#### Action item:
Give back the full set of entries exactly, keeping each line intact.

#### The data:
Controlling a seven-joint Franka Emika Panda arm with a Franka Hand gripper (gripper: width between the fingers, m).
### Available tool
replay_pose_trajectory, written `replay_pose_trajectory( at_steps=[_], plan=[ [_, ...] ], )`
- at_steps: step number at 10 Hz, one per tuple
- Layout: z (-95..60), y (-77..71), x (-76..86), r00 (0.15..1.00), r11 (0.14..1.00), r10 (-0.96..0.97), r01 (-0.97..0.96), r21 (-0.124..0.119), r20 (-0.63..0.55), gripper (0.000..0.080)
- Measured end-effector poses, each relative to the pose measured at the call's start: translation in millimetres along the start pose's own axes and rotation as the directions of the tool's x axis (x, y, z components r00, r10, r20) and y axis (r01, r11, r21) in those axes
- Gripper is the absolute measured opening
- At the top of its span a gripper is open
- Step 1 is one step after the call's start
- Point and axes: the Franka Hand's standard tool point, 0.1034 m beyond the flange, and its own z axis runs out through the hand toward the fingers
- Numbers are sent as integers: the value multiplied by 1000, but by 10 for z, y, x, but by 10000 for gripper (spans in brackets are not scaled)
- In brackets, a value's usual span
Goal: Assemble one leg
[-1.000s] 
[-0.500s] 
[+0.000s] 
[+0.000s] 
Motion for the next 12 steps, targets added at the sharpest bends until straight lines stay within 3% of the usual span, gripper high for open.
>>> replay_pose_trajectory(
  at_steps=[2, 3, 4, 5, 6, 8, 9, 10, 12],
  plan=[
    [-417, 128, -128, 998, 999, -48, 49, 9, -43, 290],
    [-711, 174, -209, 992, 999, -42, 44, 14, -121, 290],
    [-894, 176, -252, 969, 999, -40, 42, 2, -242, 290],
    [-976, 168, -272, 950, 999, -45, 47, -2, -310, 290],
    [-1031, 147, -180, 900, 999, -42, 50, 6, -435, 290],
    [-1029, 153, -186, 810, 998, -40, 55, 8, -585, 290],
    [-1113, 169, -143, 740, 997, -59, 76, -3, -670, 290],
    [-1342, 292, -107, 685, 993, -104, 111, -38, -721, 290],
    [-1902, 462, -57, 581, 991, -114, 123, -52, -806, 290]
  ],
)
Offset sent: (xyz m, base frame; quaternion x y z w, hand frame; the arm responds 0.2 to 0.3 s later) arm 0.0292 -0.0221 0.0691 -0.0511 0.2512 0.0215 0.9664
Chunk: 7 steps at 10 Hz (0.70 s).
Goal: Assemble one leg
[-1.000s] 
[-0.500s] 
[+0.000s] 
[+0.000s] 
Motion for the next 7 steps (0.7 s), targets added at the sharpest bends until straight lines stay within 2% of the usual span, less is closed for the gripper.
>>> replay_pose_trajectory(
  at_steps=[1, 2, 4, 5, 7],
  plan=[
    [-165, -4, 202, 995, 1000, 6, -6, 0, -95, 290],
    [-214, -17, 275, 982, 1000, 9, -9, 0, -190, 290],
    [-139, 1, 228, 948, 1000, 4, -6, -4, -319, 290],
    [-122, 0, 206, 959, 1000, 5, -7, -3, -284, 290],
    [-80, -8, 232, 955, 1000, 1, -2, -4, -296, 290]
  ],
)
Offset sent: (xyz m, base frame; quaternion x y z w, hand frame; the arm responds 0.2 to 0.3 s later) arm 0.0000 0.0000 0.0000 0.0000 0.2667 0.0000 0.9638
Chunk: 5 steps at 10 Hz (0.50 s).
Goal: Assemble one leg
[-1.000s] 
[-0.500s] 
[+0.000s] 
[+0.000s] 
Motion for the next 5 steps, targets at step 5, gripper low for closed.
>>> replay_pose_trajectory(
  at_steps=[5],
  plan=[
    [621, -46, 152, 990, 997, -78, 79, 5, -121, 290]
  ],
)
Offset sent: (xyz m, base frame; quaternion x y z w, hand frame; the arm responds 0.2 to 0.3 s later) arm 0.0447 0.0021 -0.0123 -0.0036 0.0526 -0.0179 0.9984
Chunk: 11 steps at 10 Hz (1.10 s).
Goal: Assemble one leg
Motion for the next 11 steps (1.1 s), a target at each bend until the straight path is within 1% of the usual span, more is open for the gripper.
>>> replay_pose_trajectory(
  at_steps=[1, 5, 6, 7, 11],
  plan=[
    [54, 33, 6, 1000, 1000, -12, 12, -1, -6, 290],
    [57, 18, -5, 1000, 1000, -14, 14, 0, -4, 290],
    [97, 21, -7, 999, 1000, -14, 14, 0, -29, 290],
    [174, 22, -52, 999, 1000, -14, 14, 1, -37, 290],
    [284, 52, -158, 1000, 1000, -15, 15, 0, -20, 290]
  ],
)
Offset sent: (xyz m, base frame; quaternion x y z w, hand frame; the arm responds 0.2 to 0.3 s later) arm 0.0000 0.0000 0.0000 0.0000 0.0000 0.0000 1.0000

#### Solution for this problem:
Controlling a seven-joint Franka Emika Panda arm with a Franka Hand gripper (gripper: width between the fingers, m).
### Available tool
replay_pose_trajectory, written `replay_pose_trajectory( at_steps=[_], plan=[ [_, ...] ], )`
- at_steps: step number at 10 Hz, one per tuple
- Layout: z (-95..60), y (-77..71), x (-76..86), r00 (0.15..1.00), r11 (0.14..1.00), r10 (-0.96..0.97), r01 (-0.97..0.96), r21 (-0.124..0.119), r20 (-0.63..0.55), gripper (0.000..0.080)
- Measured end-effector poses, each relative to the pose measured at the call's start: translation in millimetres along the start pose's own axes and rotation as the directions of the tool's x axis (x, y, z components r00, r10, r20) and y axis (r01, r11, r21) in those axes
- Gripper is the absolute measured opening
- At the top of its span a gripper is open
- Step 1 is one step after the call's start
- Point and axes: the Franka Hand's standard tool point, 0.1034 m beyond the flange, and its own z axis runs out through the hand toward the fingers
- Numbers are sent as integers: the value multiplied by 1000, but by 10 for z, y, x, but by 10000 for gripper (spans in brackets are not scaled)
- In brackets, a value's usual span
Goal: Assemble one leg
[-1.000s] 
[-0.500s] 
[+0.000s] 
[+0.000s] 
Motion for the next 12 steps, targets added at the sharpest bends until straight lines stay within 3% of the usual span, gripper high for open.
>>> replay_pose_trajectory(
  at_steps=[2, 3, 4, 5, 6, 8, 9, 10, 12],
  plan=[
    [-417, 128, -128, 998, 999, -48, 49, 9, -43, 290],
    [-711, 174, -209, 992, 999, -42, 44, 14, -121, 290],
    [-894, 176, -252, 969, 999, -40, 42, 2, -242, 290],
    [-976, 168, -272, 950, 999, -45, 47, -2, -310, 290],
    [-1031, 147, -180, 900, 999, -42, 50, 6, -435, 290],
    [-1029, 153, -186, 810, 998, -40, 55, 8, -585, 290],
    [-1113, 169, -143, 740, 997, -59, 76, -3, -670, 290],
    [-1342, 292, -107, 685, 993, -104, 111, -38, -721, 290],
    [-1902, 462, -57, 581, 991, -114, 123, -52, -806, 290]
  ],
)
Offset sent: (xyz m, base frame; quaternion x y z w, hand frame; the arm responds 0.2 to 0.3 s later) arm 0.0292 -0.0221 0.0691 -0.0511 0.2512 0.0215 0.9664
Chunk: 7 steps at 10 Hz (0.70 s).
Goal: Assemble one leg
[-1.000s] 
[-0.500s] 
[+0.000s] 
[+0.000s] 
Motion for the next 7 steps (0.7 s), targets added at the sharpest bends until straight lines stay within 2% of the usual span, less is closed for the gripper.
>>> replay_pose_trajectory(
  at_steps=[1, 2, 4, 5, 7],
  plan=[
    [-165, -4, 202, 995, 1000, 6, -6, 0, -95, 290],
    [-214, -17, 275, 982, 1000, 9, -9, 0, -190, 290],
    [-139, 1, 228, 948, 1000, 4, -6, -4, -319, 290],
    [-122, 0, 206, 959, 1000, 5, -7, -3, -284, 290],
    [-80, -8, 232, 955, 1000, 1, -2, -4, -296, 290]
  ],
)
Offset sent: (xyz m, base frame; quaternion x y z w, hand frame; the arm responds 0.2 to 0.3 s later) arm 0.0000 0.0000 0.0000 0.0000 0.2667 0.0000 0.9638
Chunk: 5 steps at 10 Hz (0.50 s).
Goal: Assemble one leg
[-1.000s] 
[-0.500s] 
[+0.000s] 
[+0.000s] 
Motion for the next 5 steps, targets at step 5, gripper low for closed.
>>> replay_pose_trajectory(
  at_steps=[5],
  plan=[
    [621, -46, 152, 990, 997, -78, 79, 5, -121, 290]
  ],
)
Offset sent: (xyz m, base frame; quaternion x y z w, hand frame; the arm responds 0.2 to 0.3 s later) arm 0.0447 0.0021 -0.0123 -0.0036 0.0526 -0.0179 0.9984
Chunk: 11 steps at 10 Hz (1.10 s).
Goal: Assemble one leg
Motion for the next 11 steps (1.1 s), a target at each bend until the straight path is within 1% of the usual span, more is open for the gripper.
>>> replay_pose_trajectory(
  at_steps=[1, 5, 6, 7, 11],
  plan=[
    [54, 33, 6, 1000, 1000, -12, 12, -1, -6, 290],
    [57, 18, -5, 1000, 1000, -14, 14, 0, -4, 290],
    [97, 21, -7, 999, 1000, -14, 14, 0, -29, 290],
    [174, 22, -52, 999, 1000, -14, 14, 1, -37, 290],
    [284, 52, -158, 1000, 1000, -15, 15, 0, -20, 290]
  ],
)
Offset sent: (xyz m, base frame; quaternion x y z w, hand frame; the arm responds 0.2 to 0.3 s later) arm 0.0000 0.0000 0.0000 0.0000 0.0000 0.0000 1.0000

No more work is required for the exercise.